Using non-Cartesian trajectories, regardless of other applied acceleration techniques, also increases the complexity of the reconstruction and with it the computational workload. Gridding prior to fast Fourier transform (FFT), for which various techniques of differing accuracy and complexity exist (very popular is the so-called non-uniform FFT (NUFFT) [138]), is required due to non-uniform spacing of data points in k-space. Trade-offs must often be made between reconstruction accuracy and computational cost, but accurate reconstructions can typically be achieved in reasonable times. When combined with sub-Nyquist methods the reconstructions are further complicated and again require ‘iterative solutions’ as above. This computational strain of advanced reconstructions is especially pertinent for multi-frame 3D FPP sequences with numerous coil channels. For many methods, the reconstruction remains too slow for the images to be viewed while the patient stays in the scanner. Although there may sometimes be little prospect of re-acquiring for other reasons, such slow reconstructions are undesirable and potentially obstructive if a result is poor and an improved re-acquisition is feasible.

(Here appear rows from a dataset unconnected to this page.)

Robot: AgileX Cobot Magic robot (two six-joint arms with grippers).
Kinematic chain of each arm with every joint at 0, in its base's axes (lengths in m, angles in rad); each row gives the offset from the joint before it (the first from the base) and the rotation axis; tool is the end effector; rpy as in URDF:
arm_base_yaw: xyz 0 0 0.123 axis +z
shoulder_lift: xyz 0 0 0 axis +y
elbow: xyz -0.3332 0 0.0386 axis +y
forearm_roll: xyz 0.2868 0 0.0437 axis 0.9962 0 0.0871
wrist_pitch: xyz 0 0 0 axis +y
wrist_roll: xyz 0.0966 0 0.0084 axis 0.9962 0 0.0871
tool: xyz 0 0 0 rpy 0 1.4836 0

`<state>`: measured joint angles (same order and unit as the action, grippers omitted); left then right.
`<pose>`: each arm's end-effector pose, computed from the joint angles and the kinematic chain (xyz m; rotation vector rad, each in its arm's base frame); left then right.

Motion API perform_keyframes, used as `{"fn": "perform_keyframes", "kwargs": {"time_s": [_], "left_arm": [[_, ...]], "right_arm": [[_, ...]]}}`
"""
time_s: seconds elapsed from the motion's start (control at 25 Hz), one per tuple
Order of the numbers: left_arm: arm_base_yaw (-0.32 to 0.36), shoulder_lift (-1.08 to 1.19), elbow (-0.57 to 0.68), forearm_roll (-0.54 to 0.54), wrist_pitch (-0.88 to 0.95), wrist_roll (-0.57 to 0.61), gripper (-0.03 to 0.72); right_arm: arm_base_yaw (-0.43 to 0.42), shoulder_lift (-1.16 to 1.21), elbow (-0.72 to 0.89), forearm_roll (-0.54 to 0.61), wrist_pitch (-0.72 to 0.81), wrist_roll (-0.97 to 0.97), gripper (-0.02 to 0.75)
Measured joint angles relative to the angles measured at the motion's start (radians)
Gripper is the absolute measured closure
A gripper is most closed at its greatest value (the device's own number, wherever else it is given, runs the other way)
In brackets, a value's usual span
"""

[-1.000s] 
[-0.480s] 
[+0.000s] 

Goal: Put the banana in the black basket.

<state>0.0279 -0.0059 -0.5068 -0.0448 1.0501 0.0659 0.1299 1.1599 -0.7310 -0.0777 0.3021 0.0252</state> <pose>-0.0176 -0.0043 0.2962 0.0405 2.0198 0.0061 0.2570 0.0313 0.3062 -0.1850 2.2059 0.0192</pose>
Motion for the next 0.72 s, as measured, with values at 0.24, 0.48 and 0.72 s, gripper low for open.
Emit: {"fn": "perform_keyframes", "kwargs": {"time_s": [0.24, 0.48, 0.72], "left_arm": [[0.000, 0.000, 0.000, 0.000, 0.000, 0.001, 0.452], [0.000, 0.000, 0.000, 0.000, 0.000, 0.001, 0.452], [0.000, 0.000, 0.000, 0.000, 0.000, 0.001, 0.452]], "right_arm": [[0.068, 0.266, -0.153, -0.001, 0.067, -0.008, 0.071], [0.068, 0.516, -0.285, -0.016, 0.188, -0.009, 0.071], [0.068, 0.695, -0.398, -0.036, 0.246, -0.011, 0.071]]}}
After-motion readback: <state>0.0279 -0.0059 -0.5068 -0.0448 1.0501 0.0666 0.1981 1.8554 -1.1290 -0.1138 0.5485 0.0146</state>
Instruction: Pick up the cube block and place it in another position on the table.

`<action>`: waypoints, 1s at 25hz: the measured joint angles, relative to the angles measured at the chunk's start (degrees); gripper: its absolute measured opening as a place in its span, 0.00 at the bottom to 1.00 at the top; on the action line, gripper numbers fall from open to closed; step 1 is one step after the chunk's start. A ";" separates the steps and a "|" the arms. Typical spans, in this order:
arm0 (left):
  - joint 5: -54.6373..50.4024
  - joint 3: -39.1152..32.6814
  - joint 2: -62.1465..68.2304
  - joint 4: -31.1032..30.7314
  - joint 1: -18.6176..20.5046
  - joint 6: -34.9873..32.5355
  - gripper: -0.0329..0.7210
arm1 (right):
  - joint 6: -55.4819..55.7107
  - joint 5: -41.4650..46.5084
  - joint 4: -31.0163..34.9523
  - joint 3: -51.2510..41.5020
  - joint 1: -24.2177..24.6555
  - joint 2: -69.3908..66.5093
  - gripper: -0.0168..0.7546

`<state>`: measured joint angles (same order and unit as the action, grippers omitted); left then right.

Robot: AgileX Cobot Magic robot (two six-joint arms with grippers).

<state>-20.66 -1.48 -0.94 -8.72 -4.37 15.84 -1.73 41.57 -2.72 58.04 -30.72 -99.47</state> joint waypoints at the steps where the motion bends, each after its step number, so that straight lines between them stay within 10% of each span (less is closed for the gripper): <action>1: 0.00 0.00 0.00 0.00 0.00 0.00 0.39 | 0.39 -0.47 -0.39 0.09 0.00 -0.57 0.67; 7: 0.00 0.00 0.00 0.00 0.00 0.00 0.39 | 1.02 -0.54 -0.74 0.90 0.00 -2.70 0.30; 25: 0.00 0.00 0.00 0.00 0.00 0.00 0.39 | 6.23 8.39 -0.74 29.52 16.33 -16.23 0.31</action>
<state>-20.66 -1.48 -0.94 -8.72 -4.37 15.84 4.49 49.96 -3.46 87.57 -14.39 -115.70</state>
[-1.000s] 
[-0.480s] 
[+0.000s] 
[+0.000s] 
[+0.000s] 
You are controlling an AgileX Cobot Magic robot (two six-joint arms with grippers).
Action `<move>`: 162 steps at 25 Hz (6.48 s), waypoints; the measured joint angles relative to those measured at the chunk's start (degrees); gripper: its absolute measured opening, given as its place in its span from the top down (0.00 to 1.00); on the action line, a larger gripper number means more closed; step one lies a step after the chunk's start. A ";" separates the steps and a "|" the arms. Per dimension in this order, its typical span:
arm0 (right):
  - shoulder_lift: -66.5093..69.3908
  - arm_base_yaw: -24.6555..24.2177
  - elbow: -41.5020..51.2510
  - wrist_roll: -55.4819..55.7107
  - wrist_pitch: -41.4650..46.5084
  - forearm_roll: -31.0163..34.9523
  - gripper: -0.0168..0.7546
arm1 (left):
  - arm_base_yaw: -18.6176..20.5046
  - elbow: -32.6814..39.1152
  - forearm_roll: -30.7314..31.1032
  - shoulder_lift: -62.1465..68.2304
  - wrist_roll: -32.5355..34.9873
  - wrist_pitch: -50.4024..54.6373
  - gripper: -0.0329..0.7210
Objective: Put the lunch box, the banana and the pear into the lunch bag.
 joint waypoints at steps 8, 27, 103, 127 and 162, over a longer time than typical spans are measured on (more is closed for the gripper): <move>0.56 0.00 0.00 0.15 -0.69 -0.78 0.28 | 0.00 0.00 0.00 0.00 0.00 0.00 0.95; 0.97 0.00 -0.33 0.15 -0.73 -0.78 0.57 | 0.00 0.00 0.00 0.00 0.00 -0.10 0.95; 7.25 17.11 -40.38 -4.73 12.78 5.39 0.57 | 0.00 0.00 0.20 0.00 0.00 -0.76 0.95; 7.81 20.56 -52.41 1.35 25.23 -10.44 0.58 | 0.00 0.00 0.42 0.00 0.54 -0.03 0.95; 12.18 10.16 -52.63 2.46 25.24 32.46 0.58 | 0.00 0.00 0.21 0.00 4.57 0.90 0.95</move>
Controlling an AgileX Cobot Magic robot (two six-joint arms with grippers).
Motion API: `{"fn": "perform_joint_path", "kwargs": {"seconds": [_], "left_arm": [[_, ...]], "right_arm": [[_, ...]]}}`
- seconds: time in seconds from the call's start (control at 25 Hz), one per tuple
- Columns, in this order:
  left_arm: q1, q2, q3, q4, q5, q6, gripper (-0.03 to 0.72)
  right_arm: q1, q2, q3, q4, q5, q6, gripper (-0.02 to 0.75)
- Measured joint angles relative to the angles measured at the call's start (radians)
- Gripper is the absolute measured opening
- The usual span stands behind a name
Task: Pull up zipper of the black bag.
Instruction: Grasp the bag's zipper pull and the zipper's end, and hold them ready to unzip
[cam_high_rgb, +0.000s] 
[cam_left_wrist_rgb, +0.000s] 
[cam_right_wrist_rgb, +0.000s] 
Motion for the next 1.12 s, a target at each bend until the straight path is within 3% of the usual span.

Many reconstruction algorithms used in 3D FPP are implemented only in prototype software that requires raw data to be exported from the scanner’s standard clinical software reconstruction system. Such algorithms may be written in MATLAB (MathWorks, Natwick, MA) or similar and are far from optimised in terms of reconstruction time. Whilst this may be acceptable for initial “proof-of-concept” studies, improvements would be required for clinical application, and may be enabled by open-source reconstruction frameworks such as the Gadgetron [139], at least until manufacturers have implemented the more successful approaches.

Many attempts have been made to improve reconstruction times of advanced acceleration algorithms [140‐142] and making more efficient use of available hardware such as graphical processing units (GPUs) can reduce reconstruction times [143]. This has been shown for non-Cartesian reconstructions [144] and PI/k-t PI techniques [145], but depends on specialised programming to optimise GPU performance.